What to work on:
How many lines in the listing below include the word "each"? Answer with the number and nothing else.

---------------

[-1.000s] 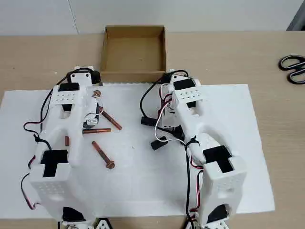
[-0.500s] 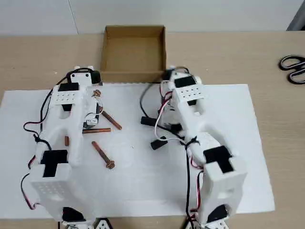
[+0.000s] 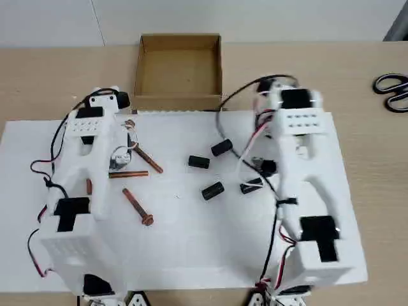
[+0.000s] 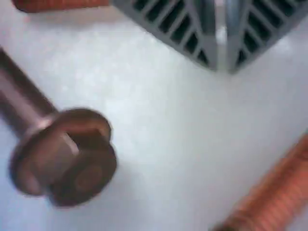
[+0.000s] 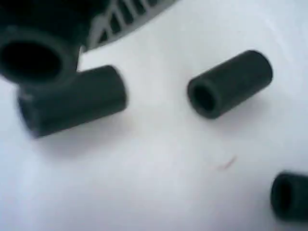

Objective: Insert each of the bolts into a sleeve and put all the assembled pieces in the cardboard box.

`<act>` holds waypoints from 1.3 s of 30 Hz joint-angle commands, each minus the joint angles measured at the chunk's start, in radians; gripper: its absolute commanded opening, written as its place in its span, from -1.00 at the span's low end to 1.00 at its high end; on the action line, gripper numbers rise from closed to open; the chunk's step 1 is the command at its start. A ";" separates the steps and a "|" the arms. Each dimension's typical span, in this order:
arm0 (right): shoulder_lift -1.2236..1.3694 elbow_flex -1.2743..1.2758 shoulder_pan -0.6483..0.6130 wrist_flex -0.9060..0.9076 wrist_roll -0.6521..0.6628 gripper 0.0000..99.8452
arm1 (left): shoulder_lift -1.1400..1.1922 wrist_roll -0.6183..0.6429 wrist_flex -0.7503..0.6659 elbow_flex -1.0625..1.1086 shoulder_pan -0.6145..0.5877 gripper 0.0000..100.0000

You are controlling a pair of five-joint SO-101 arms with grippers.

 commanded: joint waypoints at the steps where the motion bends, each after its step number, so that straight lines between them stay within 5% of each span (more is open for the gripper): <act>1: -0.127 0.020 0.091 0.027 0.006 -0.99 | -0.018 -0.038 0.164 -0.193 -0.035 -0.99; 10: -0.354 0.258 0.222 0.012 0.011 -0.99 | -0.008 -0.100 0.315 -0.406 -0.109 -0.99; 22: -0.536 0.608 0.369 -0.096 0.011 -0.99 | -0.018 -0.101 0.187 -0.217 -0.140 -0.99; 39: -0.624 0.623 0.375 -0.139 0.052 -0.99 | -0.014 -0.193 0.150 -0.173 -0.218 -0.98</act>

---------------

Response:
3